Миновав несколько комнат и без раздумий скользнув в левое разветвление коридора, я остановилась у высокой деревянной двери, на поверхности которой скрещенные остриями мечи расходились веером.
У двери не имелось замочной скважины. Она отпиралась иначе.
Каждый эфес меча, выступавший на деревянной поверхности, был инкрустирован кристаллом. Требовалось лишь нажать на камни в нужном порядке, чтобы открыть потайной замок. В трофейной никогда не хранилось что-то по-настоящему ценное, поэтому и комната эта тщательно не охранялась.
Подушечки пальцев коснулись прохладной поверхности кристаллов, одного за другим.
Раздалось несколько щелчков, и дверь отворилась. Быстро проскользнув внутрь, я пошла вдоль стеллажей, которыми была заставлена комната. Каждому члену семьи посвящалась своя полка, устланная темно-синим бархатом.
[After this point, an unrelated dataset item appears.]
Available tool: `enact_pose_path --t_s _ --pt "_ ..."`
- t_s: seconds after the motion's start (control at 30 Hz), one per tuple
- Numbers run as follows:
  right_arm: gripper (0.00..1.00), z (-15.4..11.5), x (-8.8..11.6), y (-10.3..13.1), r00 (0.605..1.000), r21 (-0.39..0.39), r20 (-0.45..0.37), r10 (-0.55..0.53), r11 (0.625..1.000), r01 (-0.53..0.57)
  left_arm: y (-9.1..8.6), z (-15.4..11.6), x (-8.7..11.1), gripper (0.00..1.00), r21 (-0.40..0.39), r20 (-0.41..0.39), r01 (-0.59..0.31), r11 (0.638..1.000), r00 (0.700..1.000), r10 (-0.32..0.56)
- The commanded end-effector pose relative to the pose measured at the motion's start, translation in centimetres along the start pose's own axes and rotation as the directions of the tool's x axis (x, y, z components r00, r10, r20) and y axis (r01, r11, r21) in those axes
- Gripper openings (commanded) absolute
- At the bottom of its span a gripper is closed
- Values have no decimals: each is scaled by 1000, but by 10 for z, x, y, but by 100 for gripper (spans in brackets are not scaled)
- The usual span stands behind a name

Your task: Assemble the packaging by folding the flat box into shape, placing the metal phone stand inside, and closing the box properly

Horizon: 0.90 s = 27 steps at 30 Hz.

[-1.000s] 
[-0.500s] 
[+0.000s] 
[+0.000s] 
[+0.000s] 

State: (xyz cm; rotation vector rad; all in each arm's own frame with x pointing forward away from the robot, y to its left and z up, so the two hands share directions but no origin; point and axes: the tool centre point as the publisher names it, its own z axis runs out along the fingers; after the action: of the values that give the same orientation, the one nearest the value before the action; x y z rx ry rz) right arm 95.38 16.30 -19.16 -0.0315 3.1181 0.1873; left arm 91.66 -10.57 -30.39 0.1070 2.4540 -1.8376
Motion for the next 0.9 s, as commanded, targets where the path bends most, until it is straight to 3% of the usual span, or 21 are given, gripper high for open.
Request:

Яркая полоса света от проема открытой двери прорезала пространство, скользя по многочисленным экспонатам, хранящим свою мрачную историю. В воздухе словно витало чужое горе. Мне казалось, будто оно липким слоем оседает на коже. Здесь были сотни вещей, теперь хранивших память о мертвецах. О тех, кто уже давно не ходил по земле Дэвлата.
Самым трагичным в проклятье, которое терзало мир с открытия Первого портала, было то, что не всегда страдали те, кто погряз в пороках. Иногда не везло хорошим людям и тем, кто запутался в собственных эмоциях. Зависть, ярость, жажда мести – сильные чувства захватывали сердца и отравляли их. Порой, чтобы твое тело стало лучшим вместилищем для энергии Серого мира, достаточно было даже мыслей…
На бархатной ткани, прикрепленные к ней толстыми железными иголками, венчавшимися красными кристаллами, хранились многочисленные экспонаты кровавой коллекции: изъеденные ржавчиной часы, потертые кольца из темного серебра, попадались искусные украшения для волос – это означало, что при жизни пострадавшие принадлежали весьма зажиточным семьям. Лежало даже несколько расписанных вееров, которые до сих пор были прекрасны. Иногда, когда на теле ревенанта не оставалось предметов, которые можно было взять в виде трофея, выбирали из его дома то, чем человек дорожил при жизни.